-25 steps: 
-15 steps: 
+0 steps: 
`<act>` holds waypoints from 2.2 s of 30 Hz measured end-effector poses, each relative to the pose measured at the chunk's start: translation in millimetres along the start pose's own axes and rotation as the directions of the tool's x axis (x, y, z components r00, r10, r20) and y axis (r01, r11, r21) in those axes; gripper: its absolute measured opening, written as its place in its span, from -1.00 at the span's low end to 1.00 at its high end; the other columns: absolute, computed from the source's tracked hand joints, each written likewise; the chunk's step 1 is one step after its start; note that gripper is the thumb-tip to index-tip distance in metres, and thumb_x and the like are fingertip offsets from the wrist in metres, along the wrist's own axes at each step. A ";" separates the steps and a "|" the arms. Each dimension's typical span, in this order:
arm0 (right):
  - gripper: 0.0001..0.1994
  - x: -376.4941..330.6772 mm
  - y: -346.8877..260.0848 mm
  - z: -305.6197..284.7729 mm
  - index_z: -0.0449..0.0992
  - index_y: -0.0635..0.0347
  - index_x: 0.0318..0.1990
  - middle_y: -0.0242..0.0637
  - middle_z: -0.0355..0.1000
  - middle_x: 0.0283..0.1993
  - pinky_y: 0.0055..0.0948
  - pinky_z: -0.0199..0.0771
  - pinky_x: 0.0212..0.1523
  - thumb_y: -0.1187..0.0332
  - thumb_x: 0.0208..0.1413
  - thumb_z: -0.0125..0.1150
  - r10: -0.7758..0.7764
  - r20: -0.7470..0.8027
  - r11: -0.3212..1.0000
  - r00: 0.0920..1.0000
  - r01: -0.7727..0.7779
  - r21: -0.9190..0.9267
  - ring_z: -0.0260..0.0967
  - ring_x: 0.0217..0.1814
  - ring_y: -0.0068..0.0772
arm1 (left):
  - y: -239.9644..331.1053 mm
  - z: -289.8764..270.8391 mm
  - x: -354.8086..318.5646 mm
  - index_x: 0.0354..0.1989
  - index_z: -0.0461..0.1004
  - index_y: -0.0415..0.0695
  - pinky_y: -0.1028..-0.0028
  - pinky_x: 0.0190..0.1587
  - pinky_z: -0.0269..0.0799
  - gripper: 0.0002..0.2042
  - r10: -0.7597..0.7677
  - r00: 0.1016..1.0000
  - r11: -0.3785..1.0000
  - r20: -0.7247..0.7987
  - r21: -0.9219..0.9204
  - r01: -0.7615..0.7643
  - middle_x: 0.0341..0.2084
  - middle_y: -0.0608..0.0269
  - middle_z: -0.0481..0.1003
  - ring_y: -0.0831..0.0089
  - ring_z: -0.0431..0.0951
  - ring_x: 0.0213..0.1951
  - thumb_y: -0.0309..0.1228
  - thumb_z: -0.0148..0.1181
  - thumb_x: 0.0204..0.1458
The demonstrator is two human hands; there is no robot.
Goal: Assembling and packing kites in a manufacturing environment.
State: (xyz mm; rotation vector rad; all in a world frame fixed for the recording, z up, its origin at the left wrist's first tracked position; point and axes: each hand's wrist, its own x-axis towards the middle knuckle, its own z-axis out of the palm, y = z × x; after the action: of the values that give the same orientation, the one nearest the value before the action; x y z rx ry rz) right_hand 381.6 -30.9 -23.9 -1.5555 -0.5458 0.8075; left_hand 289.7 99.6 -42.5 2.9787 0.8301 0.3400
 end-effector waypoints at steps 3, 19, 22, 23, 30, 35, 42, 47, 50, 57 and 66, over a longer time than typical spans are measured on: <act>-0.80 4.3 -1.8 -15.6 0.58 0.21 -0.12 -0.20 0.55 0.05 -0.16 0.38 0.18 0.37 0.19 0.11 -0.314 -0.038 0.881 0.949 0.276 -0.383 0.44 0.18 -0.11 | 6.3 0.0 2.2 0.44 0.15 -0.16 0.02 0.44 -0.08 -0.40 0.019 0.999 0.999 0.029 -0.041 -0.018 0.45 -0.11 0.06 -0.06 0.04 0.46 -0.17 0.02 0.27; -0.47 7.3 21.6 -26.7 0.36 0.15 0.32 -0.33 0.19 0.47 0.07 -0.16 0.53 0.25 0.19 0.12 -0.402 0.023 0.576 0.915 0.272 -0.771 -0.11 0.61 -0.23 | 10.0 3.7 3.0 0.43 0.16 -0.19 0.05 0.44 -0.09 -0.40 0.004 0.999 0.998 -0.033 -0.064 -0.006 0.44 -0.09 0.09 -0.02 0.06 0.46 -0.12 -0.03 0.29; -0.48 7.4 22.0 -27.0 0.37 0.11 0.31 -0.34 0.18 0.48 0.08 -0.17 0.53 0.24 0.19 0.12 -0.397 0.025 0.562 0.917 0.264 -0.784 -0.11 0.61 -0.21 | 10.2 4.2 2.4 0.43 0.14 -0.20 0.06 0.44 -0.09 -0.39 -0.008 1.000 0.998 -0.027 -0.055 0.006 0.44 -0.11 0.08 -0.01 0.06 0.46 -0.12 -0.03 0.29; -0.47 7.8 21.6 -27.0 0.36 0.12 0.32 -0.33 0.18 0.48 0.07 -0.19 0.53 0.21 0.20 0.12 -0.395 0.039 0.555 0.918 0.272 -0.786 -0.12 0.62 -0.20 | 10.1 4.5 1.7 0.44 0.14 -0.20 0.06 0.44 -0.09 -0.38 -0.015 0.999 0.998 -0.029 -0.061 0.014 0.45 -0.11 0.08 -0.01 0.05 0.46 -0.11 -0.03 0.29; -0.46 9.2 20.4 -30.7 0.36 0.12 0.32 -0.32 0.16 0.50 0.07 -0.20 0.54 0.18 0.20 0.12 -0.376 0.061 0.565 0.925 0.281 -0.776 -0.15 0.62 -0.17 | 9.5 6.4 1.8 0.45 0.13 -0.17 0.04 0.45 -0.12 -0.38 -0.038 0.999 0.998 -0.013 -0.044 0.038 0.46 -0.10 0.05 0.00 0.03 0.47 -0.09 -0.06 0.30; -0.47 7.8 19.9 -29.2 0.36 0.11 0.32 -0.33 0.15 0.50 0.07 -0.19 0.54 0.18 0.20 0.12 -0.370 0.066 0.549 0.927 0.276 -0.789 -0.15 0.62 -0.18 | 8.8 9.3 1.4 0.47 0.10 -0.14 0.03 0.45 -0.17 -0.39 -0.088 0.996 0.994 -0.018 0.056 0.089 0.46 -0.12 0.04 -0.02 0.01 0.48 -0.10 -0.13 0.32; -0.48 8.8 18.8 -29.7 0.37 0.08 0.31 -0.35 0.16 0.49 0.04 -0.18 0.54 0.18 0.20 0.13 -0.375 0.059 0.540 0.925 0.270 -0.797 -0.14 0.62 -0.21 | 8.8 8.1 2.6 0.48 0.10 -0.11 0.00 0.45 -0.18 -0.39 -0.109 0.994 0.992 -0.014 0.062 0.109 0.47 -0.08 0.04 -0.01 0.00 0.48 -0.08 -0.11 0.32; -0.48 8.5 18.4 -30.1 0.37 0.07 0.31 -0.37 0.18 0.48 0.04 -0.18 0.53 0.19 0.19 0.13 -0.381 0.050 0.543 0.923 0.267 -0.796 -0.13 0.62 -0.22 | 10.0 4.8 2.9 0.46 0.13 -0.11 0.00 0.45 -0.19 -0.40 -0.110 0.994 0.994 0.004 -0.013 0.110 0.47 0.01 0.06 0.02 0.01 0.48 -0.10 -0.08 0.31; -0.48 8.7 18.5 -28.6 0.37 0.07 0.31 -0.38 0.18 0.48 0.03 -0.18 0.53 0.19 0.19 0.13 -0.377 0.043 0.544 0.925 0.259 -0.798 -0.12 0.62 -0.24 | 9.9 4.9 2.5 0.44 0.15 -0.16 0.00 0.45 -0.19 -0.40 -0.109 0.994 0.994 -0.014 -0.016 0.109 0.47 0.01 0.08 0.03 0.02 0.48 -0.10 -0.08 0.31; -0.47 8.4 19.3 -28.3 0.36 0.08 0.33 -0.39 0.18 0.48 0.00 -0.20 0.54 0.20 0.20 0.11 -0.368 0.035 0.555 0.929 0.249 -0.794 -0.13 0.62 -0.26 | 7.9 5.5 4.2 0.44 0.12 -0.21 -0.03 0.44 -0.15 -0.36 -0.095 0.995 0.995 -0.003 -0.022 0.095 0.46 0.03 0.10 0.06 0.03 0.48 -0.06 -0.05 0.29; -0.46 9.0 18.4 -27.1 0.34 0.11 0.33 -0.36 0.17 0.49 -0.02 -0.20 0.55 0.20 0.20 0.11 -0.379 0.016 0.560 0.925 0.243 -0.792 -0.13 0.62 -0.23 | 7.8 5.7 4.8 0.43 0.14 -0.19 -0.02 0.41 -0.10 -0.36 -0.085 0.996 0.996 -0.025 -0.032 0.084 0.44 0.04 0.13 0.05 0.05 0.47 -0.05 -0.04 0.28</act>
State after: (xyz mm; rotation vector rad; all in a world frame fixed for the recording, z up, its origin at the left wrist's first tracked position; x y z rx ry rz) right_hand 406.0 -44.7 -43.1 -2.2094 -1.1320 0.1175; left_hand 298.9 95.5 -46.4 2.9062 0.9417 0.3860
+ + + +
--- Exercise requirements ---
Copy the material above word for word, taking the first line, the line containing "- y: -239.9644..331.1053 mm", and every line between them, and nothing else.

--- Solution to the exercise ---
-25 steps: 
-15 steps: 
+0 steps: 
`<act>` holds waypoints from 2.2 s of 30 Hz measured end-effector poses, each relative to the pose measured at the chunk's start: translation in millimetres along the start pose's own axes and rotation as the directions of the tool's x axis (x, y, z components r00, r10, r20) and y axis (r01, r11, r21) in those axes; gripper: its absolute measured opening, written as its place in its span, from -1.00 at the span's low end to 1.00 at its high end; the other columns: absolute, computed from the source's tracked hand joints, each written likewise; the chunk's step 1 is one step after its start; note that gripper is the thumb-tip to index-tip distance in metres, and thumb_x and the like are fingertip offsets from the wrist in metres, along the wrist's own axes at each step. A ";" separates the steps and a "|" the arms. Each dimension's typical span, in this order:
arm0 (right):
  - gripper: 0.0001..0.1994
  - x: -376.4941..330.6772 mm
  - y: -346.8877..260.0848 mm
  - z: -305.6197..284.7729 mm
  - index_z: -0.0449..0.0992
  - index_y: -0.0635..0.0347
  - index_x: 0.0318..0.1990
  - middle_y: -0.0242..0.0637
  - middle_z: -0.0355..0.1000
  - middle_x: 0.0283..0.1993
  - pinky_y: 0.0055..0.0948
  - pinky_z: -0.0199..0.0771
  - pinky_x: 0.0212..0.1523
  - thumb_y: -0.1187..0.0332
  - thumb_x: 0.0208..0.1413
  - thumb_z: -0.0125..0.1150
  - r10: -0.7758..0.7764
  - r20: -0.7470..0.8027
  - r11: -0.3212..1.0000
  - r00: 0.0920..1.0000
  - r01: -0.7727..0.7779
  - r21: -0.9190..0.9267
  - ring_z: -0.0260..0.0967
  - ring_x: 0.0217..0.1814
  - ring_y: -0.0068..0.0772
arm1 (left):
  - y: -239.9644..331.1053 mm

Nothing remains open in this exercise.